PROBLEM TO WORK ON
Please copy every line from the following entries in which the word "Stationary" appears.

RECORDS SHOWN
#####
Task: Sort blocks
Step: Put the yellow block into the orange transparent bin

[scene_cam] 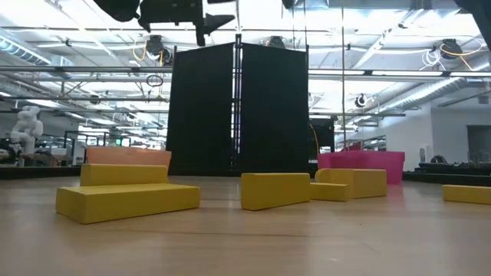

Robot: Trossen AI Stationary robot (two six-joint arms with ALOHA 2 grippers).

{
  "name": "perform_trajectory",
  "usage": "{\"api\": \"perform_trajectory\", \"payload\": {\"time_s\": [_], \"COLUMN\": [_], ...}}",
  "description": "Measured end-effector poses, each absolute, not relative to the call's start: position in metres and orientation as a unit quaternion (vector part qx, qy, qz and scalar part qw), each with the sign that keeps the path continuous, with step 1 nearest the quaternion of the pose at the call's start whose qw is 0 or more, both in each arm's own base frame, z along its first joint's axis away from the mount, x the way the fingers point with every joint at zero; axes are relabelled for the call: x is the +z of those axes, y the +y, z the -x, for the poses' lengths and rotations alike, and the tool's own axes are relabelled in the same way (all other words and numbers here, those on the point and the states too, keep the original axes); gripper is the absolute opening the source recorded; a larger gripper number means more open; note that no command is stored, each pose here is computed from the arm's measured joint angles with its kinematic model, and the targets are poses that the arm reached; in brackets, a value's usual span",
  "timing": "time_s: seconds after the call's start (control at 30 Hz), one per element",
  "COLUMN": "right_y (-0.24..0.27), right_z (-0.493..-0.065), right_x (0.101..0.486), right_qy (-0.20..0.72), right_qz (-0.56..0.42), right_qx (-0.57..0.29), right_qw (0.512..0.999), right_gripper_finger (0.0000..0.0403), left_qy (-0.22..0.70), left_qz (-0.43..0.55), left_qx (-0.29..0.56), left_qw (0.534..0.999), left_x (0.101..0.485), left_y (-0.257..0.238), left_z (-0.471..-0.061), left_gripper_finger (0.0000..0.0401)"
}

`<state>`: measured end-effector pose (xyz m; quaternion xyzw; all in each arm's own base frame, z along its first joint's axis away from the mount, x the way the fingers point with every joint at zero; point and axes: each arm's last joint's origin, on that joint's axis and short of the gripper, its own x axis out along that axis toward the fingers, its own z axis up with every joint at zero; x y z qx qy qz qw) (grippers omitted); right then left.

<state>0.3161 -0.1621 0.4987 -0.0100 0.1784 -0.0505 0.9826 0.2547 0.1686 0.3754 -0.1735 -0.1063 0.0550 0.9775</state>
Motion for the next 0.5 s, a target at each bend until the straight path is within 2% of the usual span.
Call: {"api": "perform_trajectory", "payload": {"time_s": [0.17,0.5], "right_y": [-0.169,-0.176], "right_z": [-0.328,-0.326], "right_x": [0.493,0.503], "right_qy": [0.167,0.105], "right_qz": [0.017,-0.01], "right_qx": [-0.049,0.025], "right_qw": [0.985,0.994], "right_gripper_finger": [0.0114,0.0114], "left_qy": [-0.16,-0.195], "left_qz": [0.147,0.165], "left_qx": [0.059,0.03], "left_qw": [0.974,0.966], "left_x": [0.386,0.394], "left_y": [0.163,0.158], "left_z": [-0.256,-0.255], "left_gripper_finger": [0.0292,0.0299]}}
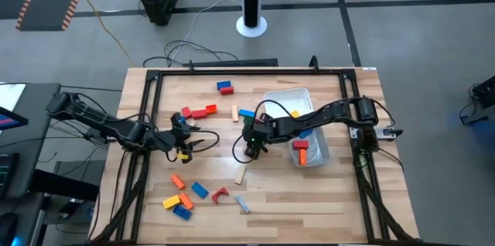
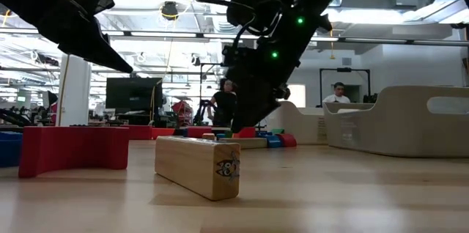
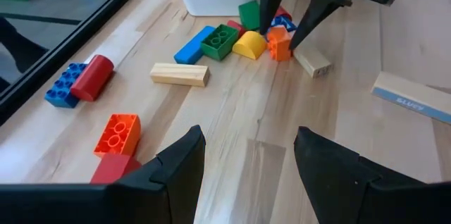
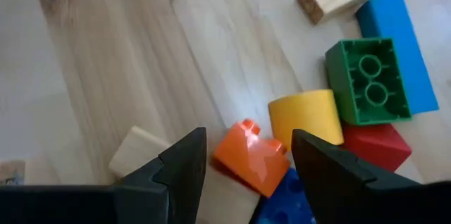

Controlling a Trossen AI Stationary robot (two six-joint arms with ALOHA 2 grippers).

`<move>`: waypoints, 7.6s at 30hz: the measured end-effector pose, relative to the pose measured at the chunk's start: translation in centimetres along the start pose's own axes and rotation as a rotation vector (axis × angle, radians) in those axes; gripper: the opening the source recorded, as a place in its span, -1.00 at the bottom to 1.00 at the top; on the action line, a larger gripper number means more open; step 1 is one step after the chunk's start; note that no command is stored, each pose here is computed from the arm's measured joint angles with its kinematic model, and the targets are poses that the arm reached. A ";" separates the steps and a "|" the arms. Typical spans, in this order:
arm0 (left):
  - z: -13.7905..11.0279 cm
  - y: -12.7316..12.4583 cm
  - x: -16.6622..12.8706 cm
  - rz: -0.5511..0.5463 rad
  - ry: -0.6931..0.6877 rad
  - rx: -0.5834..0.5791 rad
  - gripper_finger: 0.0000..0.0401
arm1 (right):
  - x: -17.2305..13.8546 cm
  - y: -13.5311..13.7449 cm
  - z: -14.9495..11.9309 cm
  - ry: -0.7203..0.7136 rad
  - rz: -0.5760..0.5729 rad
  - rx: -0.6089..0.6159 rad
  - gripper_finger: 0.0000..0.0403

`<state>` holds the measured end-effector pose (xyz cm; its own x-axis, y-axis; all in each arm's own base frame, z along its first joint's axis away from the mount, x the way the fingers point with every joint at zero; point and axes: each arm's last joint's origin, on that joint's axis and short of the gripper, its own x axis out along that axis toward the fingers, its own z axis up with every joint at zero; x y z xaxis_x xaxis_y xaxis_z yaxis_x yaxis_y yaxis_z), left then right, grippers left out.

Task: Sort blocks by size
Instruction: Put the small orange game piece into the white bin, then put the small green game piece into the white bin

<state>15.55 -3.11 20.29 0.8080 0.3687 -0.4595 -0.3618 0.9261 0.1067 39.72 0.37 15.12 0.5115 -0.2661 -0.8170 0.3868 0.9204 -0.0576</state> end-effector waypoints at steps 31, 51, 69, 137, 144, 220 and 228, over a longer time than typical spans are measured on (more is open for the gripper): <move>1.3 -0.2 0.0 -0.020 -0.111 -0.013 0.04 | 1.2 0.8 -0.8 0.032 0.023 -0.278 -0.11; 0.8 -0.2 0.0 -0.046 -0.055 -0.115 0.04 | -1.2 0.5 0.2 -0.023 0.033 -0.231 -0.75; 0.8 -0.2 0.0 -0.047 -0.059 -0.112 0.04 | -1.8 2.1 1.5 -0.196 0.073 -0.329 0.15; 0.6 -0.2 0.0 -0.062 -0.031 -0.232 0.04 | -7.2 -6.3 -2.6 -0.059 -0.507 0.029 -0.16; 0.7 0.3 0.2 0.006 -0.053 -0.248 0.04 | -7.8 -5.5 -2.3 -0.058 -0.422 0.037 0.05; 2.6 0.7 0.1 -0.067 -0.059 -0.045 0.04 | 5.2 -7.3 5.0 0.236 -0.022 -0.157 0.48; 2.5 0.7 0.1 -0.066 -0.059 -0.044 0.04 | 4.8 -6.6 5.2 0.217 -0.011 -0.162 0.34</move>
<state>16.58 -2.19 22.55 0.8563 0.3120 -0.4115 -0.3259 0.9446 0.0380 43.58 -8.46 14.60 0.3250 -0.2244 -0.9187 0.2541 0.9564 -0.1437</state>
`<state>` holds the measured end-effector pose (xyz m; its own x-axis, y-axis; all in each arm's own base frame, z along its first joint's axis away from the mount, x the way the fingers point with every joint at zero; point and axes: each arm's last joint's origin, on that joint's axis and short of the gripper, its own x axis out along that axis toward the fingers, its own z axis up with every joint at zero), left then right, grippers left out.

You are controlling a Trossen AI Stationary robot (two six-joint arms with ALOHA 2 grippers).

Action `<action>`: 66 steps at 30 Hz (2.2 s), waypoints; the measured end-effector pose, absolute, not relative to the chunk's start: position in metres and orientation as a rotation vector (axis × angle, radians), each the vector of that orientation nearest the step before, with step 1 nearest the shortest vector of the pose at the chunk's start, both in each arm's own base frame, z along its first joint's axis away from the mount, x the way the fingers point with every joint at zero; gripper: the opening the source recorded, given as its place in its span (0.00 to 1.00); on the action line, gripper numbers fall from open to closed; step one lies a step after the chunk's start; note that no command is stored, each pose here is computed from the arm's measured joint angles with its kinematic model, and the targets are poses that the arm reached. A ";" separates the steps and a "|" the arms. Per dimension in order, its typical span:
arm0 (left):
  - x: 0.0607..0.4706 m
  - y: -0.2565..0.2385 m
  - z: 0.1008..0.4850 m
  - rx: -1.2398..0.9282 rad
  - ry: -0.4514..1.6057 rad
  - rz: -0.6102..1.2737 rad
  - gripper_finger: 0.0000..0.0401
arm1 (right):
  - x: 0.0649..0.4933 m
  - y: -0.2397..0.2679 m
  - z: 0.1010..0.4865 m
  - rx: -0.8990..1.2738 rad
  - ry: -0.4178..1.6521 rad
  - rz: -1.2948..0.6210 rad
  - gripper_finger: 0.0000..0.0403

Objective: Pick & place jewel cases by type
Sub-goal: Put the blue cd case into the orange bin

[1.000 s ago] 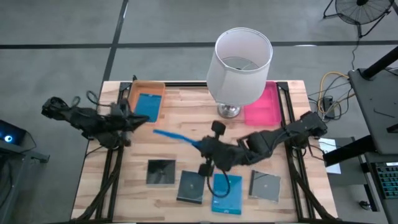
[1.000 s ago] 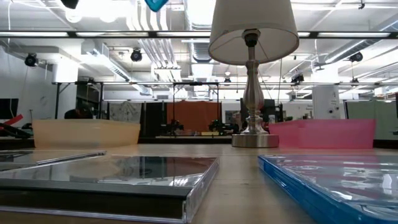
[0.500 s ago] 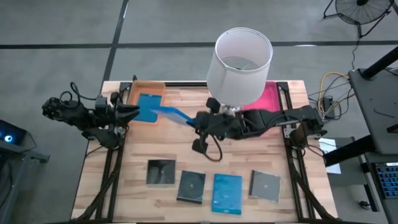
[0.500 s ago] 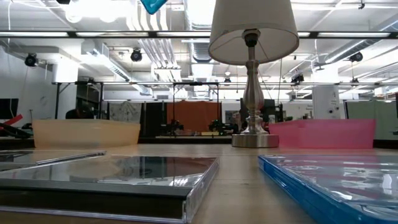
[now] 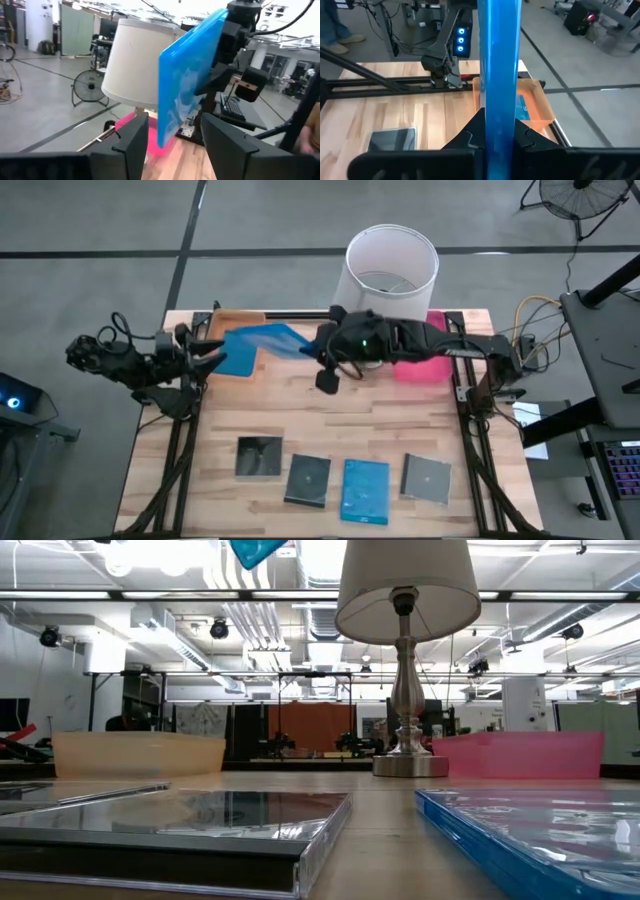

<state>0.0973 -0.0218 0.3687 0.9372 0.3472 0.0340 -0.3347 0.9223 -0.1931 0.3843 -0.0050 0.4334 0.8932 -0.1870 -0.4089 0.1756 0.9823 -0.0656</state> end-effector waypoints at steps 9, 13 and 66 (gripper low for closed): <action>0.110 -0.023 0.378 -0.179 -0.055 0.400 0.41 | 0.382 -0.037 0.444 -0.014 0.345 -0.053 0.04; 0.115 -0.020 0.379 -0.207 -0.055 0.403 0.41 | 0.383 -0.038 0.446 -0.007 0.321 -0.010 0.04; 0.142 -0.020 0.412 -0.114 -0.282 0.180 0.32 | 0.374 -0.029 0.480 0.108 0.145 0.213 0.04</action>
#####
RESPONSE BOX
Robot: Trossen AI Stationary robot (two six-joint arms with ALOHA 2 grippers).
Controlling a Trossen AI Stationary robot (two six-joint arms with ALOHA 2 grippers).
You are controlling a Trossen AI Stationary robot (two six-joint arms with ALOHA 2 grippers).

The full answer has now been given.